当期純利益は出ているが営業活動によるキャッシュフローが減少している

(1)当期純利益は大きく出ているが、営業活動によるキャッシュフローが大きく減っている場合は、無理な販売活動により押し込み販売をした結果、回収が伴わなかったことが窺われる。また、粉飾決算により売上を水増ししている場合もあるので、実態をよく確かめる必要がある。資金繰りがタイトな企業にはこうしたケースが多い。
 (2)当期純利益は普通に出ているが、営業活動によるキャッシュフローが大きく減っている場合、基本的には(1)のケースと同じだが、もし回収に問題があるのであれば、得意先管理上の問題によるものか、突発的なものであるかを確かめて、資金繰り計画を組み直す必要性の有無を確かめてみる必要があるかも知れない。
 (3)当期純利益は小さくて、営業活動によるキャッシュフローが大きく減っている場合、営業力が弱くかつ資金繰りも厳しいと見るべきである。このケースは人件費の削減などにより、かろうじて純利益は確保しているものの、もともと営業力が脆弱なため、買い手のパワーに抑え込まれる形で、売掛金の回収が思うに任せないといったケースである。
 (4)当期純利益は大きく出ているが、営業活動によるキャッシュフローが小さく減っている場合は、営業力は強いものの売掛代金の回収力が伴わず、いわゆる売りっぱなしの状態にあるケースである。資金力にある程度余裕のある企業に多いが、このまま放置すると売掛金や棚卸資産が膨張し、資金繰りがタイトになる虞がある。
 (5)当期利益は普通に出ているけれども、営業活動によるキャッシュフローが小さく減っている場合は、徐々に資金繰りが苦しくなってくる兆候がある。

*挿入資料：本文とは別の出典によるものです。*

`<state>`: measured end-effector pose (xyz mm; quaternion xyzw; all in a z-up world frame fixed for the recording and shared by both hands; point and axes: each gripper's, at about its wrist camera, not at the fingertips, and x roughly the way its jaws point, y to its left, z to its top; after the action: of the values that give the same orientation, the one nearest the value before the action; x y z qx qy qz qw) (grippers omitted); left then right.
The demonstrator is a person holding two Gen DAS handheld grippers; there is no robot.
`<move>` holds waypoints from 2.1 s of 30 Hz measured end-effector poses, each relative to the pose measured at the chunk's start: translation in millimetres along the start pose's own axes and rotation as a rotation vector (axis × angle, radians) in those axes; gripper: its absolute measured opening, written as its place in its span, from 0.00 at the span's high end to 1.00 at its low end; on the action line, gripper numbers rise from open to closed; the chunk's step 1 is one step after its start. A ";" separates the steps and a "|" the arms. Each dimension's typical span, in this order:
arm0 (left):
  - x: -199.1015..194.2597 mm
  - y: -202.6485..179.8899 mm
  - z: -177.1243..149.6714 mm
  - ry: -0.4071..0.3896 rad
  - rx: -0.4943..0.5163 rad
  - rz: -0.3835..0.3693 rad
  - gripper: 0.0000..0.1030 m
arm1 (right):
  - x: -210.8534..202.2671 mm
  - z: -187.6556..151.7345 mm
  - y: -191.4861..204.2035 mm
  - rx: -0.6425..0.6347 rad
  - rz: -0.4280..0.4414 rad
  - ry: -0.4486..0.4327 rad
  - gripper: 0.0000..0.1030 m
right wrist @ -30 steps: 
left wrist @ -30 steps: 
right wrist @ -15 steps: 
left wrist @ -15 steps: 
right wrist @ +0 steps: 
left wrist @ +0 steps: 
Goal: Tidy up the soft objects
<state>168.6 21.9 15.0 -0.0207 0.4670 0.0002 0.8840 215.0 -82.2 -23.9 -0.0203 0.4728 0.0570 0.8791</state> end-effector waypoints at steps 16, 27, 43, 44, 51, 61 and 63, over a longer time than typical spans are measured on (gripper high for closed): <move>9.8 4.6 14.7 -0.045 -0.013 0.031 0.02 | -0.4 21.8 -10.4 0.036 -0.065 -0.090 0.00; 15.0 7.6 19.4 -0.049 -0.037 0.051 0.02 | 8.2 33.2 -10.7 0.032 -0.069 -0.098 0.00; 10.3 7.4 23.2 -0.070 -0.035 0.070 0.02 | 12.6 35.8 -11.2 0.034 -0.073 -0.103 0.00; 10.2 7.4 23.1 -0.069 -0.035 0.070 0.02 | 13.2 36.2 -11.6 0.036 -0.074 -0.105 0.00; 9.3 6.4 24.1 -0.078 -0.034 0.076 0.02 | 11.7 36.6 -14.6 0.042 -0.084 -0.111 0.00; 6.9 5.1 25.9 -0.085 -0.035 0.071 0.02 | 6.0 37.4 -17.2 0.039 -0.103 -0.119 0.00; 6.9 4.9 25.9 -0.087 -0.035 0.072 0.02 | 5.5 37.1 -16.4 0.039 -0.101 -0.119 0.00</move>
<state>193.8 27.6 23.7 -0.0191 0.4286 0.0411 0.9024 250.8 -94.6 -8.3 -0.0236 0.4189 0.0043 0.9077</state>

縮小均衡型になっているようであれば、総資本の運用力との関連で営業活動を見直し、収益力の拡大あるいは営業活動によるキャッシュフローの増加を目指すことになろう。
 (6) 当期利益は小さくて、営業活動によるキャッシュフローが小さく減っている場合は、営業力が弱く、資金的にも苦しいと考えられが、利益が出ているわけであるから、まず、回収に力を入れ、売掛金や棚卸資産を減少させるように努める。総資本、流動資産、固定資産ごとに回転率を計算し、経営資源の再配分を検討してみる必要がある。